Models & hardware

Riverforge runs every model locally through Ollama. The model is interchangeable on purpose — point it at any Ollama model and Riverforge adapts how it prompts and runs to suit it. A small 4B model runs happily on a laptop GPU; go bigger if you have the VRAM.

Bring your own model

Riverforge isn’t tied to one model. Pull any model into Ollama, point a slot at it, and Riverforge adapts how it prompts and samples to suit that model — so it just works:

Gemma 4 TurboQwenLlamaPhiDeepSeek-R1your fine-tune

It tunes itself to each model family’s recommended settings instead of forcing one configuration on everything, and any reasoning the model produces is shown in a separate “thinking” card so your answer stays clean.

✦

Adding a model is standard Ollama. Pull whatever you want from the command line — ollama pull <model> — and it’s immediately available to Riverforge. Open the Models panel, hit Refresh, and select it. Nothing Riverforge-specific to learn.

The model slots

Riverforge has two model slots, plus a separate thinking control:

Slot	What it does
Planner	Planning, replies, Ask mode and finalising
Executor	Fast code and tool execution
Thinking	When the model produces extended reasoning — Auto, Adaptive, On or Off

By default both Planner and Executor use the chat model you chose at install. On an 8 GB card that’s Gemma 4 Turbo, picked for speed; if you have more VRAM, a larger model such as Qwen 3.5 9B or Gemma 4 26B is more capable — see Choosing your model. Thinking mode is explained on the Chat Modes page.

Switching models

There are three places to change models — all do the same thing:

The Models panel in the VS Code chat composer (with Refresh to re-scan your installed models).
The local server API endpoint POST /models/config.

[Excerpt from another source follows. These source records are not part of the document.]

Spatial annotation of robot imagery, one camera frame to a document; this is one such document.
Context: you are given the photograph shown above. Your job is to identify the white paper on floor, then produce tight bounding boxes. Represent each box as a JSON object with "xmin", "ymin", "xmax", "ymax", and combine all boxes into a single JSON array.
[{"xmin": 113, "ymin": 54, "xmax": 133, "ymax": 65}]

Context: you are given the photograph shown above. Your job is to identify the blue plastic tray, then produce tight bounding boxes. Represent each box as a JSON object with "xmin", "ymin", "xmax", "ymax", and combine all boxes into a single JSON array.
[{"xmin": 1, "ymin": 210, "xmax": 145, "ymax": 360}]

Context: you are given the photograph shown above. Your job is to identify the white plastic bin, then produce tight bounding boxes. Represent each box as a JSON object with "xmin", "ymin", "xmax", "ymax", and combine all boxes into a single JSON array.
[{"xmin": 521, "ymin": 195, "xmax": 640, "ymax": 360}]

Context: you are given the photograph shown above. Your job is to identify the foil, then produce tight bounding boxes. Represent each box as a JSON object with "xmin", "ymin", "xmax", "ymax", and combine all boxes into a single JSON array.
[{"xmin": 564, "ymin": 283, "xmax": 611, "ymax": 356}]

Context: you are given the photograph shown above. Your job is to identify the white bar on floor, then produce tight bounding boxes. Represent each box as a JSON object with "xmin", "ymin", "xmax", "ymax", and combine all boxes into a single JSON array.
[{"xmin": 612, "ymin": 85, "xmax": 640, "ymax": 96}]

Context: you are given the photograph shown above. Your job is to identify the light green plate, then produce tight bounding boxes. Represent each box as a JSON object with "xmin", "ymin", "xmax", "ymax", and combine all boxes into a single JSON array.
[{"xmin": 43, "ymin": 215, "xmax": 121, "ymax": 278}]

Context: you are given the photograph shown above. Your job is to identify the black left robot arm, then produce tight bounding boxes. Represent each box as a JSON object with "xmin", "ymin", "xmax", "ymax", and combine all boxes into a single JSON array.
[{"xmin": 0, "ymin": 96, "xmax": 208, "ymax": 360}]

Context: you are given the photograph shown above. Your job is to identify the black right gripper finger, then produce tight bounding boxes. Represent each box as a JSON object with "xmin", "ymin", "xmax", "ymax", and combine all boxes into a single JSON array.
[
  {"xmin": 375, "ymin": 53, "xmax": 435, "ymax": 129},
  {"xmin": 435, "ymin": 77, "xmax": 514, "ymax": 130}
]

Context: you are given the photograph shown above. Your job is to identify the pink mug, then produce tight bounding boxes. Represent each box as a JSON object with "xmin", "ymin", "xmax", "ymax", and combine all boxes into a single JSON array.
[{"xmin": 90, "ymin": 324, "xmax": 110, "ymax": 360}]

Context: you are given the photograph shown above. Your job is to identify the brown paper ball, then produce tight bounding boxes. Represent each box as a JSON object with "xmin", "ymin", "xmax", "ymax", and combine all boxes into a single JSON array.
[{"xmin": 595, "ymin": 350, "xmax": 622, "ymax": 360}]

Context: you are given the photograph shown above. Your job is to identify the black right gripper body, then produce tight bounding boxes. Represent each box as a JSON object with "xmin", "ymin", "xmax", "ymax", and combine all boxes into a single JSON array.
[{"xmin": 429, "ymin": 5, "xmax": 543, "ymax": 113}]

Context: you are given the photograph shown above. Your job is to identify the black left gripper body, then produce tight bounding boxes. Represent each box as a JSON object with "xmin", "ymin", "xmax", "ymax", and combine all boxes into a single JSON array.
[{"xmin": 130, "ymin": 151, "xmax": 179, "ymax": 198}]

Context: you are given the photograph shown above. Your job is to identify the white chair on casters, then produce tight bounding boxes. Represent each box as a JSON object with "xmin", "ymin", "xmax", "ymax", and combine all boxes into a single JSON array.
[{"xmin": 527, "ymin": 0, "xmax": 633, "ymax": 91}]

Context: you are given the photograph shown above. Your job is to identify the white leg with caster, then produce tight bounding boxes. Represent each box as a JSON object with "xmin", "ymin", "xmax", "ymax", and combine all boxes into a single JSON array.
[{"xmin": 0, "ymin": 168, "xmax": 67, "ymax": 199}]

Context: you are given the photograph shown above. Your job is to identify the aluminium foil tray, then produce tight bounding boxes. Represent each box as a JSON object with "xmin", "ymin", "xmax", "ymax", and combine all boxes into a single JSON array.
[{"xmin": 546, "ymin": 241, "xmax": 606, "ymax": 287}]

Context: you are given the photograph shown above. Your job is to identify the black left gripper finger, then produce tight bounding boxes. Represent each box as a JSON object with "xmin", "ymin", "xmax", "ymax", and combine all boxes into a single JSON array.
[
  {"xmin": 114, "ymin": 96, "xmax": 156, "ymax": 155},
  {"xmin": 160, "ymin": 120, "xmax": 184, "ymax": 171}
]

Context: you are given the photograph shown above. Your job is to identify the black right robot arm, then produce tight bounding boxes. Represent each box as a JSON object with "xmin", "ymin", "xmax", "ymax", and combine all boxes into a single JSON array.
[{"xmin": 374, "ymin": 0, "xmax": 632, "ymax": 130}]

Switching a model doesn’t need a restart — the next message uses it. Make sure the model is pulled in Ollama first (ollama pull <model>), then hit Refresh in the Models panel so it appears in the list.

✦

Want a bigger model just for a tough task? Switch a slot, do the work, then switch back. Keep a fast model for everyday work and reach for a larger one only when it earns it.

Hardware fit

Riverforge was designed low-end first and scales straight up. The same agent simply gets smarter as your hardware does — larger models, longer context, a deeper brain.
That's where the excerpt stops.